Filter the listing and keep only the lines with the word "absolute".

PROVIDED MATERIAL:

_ _ _ _ _

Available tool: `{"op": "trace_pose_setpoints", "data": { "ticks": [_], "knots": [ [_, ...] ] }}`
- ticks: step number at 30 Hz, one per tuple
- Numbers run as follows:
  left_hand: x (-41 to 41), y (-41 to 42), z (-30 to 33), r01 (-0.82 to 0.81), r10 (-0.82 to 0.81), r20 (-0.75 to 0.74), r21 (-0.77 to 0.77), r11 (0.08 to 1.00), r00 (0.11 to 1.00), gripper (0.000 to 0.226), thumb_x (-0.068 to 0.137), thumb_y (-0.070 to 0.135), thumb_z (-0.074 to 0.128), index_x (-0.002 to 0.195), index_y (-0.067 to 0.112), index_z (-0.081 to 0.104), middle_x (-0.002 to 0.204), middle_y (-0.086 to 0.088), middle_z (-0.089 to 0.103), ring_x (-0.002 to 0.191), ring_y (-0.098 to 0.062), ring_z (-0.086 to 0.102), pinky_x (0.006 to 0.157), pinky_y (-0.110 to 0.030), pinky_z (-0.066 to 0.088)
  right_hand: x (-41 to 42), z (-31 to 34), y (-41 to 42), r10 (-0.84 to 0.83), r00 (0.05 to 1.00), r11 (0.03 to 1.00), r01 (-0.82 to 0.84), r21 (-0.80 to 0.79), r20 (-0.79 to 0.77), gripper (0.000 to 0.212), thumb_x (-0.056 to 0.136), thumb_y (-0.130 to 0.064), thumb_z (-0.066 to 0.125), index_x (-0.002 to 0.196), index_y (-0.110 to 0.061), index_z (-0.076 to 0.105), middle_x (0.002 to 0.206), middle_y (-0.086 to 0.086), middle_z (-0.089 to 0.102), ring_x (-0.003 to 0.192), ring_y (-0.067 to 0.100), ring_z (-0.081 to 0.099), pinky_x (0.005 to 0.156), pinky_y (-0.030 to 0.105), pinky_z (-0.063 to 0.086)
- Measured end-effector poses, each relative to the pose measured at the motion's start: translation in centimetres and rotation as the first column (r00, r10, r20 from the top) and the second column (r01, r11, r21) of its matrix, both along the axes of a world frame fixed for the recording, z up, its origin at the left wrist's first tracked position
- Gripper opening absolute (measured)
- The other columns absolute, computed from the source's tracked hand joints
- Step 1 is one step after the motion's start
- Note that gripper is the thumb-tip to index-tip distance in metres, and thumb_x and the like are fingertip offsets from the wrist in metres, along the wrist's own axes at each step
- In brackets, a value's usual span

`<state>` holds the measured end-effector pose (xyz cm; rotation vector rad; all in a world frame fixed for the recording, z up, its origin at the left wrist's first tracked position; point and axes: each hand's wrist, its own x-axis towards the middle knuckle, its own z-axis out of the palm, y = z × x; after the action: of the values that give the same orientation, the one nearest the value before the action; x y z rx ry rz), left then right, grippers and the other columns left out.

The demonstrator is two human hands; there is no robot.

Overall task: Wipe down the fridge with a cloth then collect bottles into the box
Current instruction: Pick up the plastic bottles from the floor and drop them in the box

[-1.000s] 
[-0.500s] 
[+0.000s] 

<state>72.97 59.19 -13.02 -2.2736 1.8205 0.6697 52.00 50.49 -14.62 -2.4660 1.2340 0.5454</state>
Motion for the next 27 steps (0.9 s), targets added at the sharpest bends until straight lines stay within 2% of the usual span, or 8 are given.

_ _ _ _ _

EXERCISE SOLUTION:
- Gripper opening absolute (measured)
- The other columns absolute, computed from the source's tracked hand joints

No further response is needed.